Prompt – Restate every line of the material, word for word.

↓↓↓

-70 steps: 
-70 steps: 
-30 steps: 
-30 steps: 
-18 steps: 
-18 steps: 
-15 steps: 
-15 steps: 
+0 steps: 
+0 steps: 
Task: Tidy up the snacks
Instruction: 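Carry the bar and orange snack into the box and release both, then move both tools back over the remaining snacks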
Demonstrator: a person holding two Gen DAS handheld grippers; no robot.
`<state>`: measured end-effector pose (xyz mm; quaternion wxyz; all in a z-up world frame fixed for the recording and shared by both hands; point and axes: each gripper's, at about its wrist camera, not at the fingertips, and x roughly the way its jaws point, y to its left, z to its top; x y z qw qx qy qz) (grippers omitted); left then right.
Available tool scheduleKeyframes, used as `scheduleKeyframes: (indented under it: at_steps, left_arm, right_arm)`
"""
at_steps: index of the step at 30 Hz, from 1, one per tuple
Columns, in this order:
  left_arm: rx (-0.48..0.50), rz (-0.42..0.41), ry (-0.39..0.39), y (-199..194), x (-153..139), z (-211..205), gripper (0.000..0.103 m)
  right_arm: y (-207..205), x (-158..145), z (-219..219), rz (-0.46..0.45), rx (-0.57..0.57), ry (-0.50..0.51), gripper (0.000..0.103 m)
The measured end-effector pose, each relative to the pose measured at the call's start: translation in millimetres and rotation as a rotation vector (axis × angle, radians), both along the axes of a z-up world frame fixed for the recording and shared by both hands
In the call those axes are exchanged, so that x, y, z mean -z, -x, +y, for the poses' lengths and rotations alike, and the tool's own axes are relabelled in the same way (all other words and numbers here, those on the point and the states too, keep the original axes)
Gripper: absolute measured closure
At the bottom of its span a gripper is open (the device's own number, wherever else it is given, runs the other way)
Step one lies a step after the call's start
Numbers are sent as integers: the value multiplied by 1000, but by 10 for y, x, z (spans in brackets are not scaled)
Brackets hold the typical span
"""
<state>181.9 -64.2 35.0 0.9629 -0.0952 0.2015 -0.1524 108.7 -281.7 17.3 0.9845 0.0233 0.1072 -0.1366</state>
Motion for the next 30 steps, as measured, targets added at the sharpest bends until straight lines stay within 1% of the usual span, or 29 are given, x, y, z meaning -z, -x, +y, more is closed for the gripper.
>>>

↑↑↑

Solution for this exercise –
-70 steps: 
-70 steps: 
-30 steps: 
-30 steps: 
-18 steps: 
-18 steps: 
-15 steps: 
-15 steps: 
+0 steps: 
+0 steps: 
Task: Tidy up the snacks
Instruction: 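Carry the bar and orange snack into the box and release both, then move both tools back over the remaining snacks
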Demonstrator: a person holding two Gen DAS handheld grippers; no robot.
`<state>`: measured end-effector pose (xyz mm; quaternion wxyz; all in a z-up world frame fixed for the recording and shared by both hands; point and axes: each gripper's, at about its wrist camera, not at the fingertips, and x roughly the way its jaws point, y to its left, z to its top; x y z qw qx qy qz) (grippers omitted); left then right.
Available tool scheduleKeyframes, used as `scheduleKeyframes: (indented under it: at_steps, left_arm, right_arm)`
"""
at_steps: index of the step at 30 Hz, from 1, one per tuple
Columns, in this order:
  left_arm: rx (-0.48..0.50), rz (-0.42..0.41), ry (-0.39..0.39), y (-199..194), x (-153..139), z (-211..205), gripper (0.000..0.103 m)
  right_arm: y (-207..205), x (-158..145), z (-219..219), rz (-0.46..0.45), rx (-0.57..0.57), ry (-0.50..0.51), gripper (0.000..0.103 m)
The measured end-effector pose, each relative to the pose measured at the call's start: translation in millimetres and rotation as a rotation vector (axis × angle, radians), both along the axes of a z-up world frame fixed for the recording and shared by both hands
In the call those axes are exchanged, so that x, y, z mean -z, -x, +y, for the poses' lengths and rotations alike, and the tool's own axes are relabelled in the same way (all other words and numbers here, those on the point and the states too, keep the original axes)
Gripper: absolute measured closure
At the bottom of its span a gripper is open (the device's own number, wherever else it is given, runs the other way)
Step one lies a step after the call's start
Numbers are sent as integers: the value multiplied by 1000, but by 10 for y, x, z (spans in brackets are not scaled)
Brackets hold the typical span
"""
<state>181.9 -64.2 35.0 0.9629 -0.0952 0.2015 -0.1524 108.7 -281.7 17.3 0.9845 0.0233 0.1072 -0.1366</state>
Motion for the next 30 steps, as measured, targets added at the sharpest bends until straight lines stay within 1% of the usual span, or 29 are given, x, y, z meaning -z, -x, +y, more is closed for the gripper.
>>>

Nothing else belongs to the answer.